Plus réaliste, la deuxième offre émane d’une autre société – que l’association ne souhaite pas nommer – qui propose de fournir gratuitement un CRM contre une visibilité auprès du réseau de CroissancePlus. Séduites par la gratuité, les deux responsables donnent leur feu vert. Mais rapidement, les besoins évoqués pour le CRM vont demander plus de personnalisations que prévues et même nécessiter des développements. Comme le marché passé avec CroissancePlus ne génère pas de chiffre d’affaires en espèce sonnante et trébuchante, le prestataire prévient que le chantier ne sera pas prioritaire.

En février 2017, Céline Garrisson et Béatrice Halotier arrête le partenariat, juste avant l’évènement qui avait initié le projet CRM.

Un deuxième essai validé, avec Eudonet

Qu’à cela ne tienne, en avril 2017 après son séminaire Spring, CroissancePlus reprend le dossier. Béatrice Halotier, qui était allée il y trois ans à un petit déjeuner organisé par l’éditeur français de CRM en mode SaaS, Eudonet, décide de le contacter.

Eudonet réagit rapidement, fait une démonstration personnalisé de son outil, et séduit immédiatement les deux responsables qui ont profité de l’échec précédent pour affiner leurs attentes. « Nous avons une plateforme globale et des verticaux, dont un dédié à ce secteur », précise Antoine Henry - Président d’Eudonet depuis qu’il a racheté l’éditeur en mars – pour expliquer le succès et la rapidité de sa démo.

Le seul obstacle au choix d’Eudonet pouvait être le prix. Ou plus exactement, le fait d’être payant. « Nos tarifs sont clairs, c’est 70 € par mois et par utilisateurs », auxquels s’ajoutent les coûts (confidentiels) d’accompagnements du projet. Mais l’obstacle saute immédiatement. Le Comité de direction valide immédiatement le budget, conscient de la nécessité d’un CRM pour améliorer l’efficacité de ses actions et que toute valeur se paye d’une manière ou d’une autre.

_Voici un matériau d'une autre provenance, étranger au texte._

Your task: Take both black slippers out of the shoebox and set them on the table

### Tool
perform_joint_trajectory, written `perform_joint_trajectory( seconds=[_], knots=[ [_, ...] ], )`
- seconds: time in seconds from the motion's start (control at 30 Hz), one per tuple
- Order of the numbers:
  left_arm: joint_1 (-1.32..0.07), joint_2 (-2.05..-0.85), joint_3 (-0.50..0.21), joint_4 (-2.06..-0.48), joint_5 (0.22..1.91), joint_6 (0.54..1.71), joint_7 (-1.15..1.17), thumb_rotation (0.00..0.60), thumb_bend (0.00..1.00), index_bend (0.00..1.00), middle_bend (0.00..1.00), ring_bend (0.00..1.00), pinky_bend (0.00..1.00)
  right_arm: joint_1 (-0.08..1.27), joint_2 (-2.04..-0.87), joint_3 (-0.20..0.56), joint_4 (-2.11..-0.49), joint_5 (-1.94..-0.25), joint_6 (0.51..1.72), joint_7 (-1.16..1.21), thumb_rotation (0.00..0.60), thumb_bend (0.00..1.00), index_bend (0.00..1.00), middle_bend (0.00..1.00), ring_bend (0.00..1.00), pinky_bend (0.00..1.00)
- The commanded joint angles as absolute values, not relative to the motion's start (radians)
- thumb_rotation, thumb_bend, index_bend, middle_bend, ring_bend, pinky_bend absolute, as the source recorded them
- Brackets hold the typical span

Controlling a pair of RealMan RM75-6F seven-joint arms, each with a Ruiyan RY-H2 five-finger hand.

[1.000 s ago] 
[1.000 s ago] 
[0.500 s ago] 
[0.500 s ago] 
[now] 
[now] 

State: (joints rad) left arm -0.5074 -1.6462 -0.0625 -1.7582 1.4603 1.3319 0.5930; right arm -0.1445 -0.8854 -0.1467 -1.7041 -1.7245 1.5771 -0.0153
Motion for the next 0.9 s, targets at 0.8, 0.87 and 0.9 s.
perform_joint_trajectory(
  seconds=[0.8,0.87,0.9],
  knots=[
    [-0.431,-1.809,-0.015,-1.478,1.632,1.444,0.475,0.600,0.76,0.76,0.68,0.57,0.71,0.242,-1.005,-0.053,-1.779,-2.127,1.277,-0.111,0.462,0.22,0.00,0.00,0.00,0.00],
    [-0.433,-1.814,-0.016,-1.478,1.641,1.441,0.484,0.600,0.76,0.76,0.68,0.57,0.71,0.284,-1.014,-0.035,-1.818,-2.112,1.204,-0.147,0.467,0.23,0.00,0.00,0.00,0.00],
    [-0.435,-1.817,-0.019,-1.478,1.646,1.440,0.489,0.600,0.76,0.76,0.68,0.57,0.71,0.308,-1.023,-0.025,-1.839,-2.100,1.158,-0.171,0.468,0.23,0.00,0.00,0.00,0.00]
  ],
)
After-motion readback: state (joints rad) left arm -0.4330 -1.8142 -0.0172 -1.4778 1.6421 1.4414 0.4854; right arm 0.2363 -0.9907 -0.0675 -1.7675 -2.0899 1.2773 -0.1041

La décision n’a pas été uniquement motivé par la gestion des contacts. Un autre sujet – majeur – s’impose également à l’association : la mise en conformité avec les exigences légales française sur la transparence et la moralisation de l’économie. « Encore plus que le RGPD, un outil comme Eudonet permet de se conformer plus facilement à la Loi Sapin 2 », explique CroissancePlus.

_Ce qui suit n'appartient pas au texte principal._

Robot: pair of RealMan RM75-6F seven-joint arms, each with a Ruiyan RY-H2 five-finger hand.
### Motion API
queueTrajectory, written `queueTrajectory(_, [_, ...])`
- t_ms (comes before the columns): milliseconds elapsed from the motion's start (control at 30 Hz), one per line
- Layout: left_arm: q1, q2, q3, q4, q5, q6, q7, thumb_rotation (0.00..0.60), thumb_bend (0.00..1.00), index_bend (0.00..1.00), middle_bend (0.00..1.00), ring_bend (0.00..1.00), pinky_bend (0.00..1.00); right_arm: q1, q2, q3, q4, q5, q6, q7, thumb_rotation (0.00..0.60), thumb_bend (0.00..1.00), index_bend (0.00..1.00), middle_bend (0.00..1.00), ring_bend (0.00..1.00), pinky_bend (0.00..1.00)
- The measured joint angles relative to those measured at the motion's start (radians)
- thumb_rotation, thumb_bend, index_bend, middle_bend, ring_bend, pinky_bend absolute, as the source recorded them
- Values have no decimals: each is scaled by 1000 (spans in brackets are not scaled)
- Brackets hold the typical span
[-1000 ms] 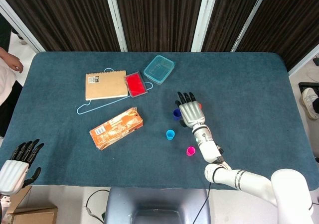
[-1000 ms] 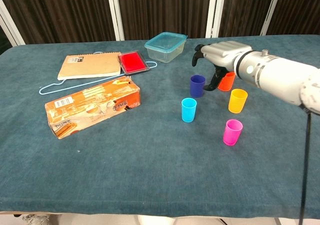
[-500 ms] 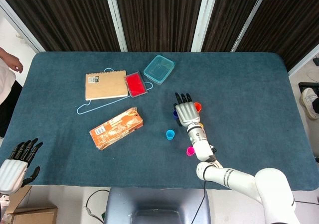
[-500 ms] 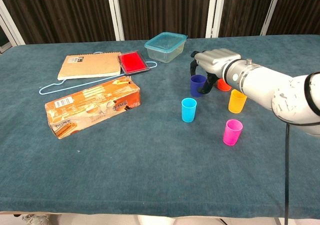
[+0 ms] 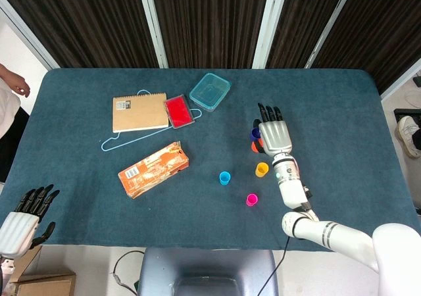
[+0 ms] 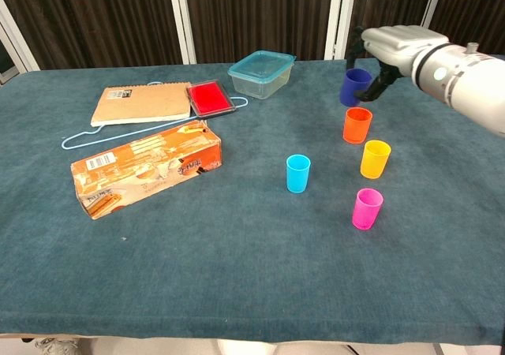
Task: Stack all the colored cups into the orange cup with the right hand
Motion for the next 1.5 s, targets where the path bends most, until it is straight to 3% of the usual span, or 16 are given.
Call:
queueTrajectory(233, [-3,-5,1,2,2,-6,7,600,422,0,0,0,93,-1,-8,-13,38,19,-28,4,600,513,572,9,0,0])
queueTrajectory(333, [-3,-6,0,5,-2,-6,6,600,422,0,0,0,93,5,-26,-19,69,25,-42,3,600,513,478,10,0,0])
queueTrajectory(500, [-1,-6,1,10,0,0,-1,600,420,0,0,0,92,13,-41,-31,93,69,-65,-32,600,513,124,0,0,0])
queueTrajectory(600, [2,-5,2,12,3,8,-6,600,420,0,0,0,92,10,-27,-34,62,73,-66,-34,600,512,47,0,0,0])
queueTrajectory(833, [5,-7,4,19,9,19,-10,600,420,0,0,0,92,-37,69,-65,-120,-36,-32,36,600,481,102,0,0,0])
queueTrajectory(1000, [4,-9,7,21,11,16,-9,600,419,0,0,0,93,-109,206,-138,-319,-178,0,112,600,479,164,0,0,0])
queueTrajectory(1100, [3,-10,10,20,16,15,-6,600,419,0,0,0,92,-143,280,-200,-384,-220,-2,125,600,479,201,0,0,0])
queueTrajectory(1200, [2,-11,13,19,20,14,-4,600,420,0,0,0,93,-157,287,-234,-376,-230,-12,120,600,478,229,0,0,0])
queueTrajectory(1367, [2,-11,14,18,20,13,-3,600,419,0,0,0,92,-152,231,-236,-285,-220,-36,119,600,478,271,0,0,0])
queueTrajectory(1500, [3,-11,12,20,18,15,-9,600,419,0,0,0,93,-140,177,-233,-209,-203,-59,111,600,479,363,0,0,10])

Cette loi oblige en effet toute organisation de lobbying à lister et à conserver ses actions (rendez-vous, déjeuners, etc.) en précisant le contexte, les présents et les objectifs. Ces informations doivent ensuite être saisies sur une plateforme de l’Etat. Le CRM d’Eudonet n’automatise pas la saisi directement sur le portail mais il assure d’avoir un enregistrement exact de ces actions et un export fluidifié.

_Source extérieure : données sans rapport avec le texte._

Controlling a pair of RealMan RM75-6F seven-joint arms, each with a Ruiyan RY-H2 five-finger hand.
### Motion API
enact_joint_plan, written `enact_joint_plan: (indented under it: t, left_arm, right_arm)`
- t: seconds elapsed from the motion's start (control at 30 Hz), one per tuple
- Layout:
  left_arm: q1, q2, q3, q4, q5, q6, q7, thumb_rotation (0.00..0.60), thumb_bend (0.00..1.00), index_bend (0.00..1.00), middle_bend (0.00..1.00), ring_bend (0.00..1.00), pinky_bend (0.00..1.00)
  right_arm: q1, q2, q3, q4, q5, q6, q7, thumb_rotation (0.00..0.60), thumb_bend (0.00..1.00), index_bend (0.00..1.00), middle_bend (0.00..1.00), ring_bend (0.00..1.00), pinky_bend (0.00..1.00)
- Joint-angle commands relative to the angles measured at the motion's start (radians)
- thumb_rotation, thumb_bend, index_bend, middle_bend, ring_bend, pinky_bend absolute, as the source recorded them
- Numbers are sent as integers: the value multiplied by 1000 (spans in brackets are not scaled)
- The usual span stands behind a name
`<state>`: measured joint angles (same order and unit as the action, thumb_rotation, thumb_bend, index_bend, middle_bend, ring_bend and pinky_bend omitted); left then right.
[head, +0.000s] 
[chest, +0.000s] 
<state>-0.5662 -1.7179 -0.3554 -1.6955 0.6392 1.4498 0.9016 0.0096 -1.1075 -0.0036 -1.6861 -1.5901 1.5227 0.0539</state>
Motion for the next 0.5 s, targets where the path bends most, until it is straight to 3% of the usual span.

En juin 2017, CroissancePlus passe donc un nouvel accord pour un CRM.

Le prochain défi : convaincre de partager les informations

Depuis, les étapes s’enchainent sans accroc. « En trois mois et demi, tout sera fait », se félicite Antoine Henry, « cela peut paraitre long pour adapter un vertical, mais en fait c’est plutôt rapide ».

Durant cette période, l’éditeur français aura finalisé les cinq étapes du projet : la compréhension des besoins, le paramétrage, la récupération des données, la formation des utilisateurs, et le test avant mise en production.

« Le principal défi aujourd’hui, c’est d’arriver en interne à convaincre nos membres de jouer le jeu », constate Béatrice Halotier.

Pour mettre à jour les informations sur les entreprises des adhérents, un questionnaire a été envoyé au réseau, mais « seul un tiers de la liste a répondu ».

Aujourd’hui, CroissancePlus compte sur son CRM pour organiser son prochain Spring et envisage déjà des utilisations nomades via les applications mobiles et sur tablette… notamment sur le lieu du salon pour collecter ces précieuses informations en face à face.

Visiblement satisfaite de l’outil SaaS - hébergé dans des datacenters français de Colt et d’Ecritel - l’association n’exclut pas de faire du bouche à oreille en faveur d’Eudonet. Et Eudonet n’exclut pas, lui, d’adhérer à l’association dans les mois qui viennent.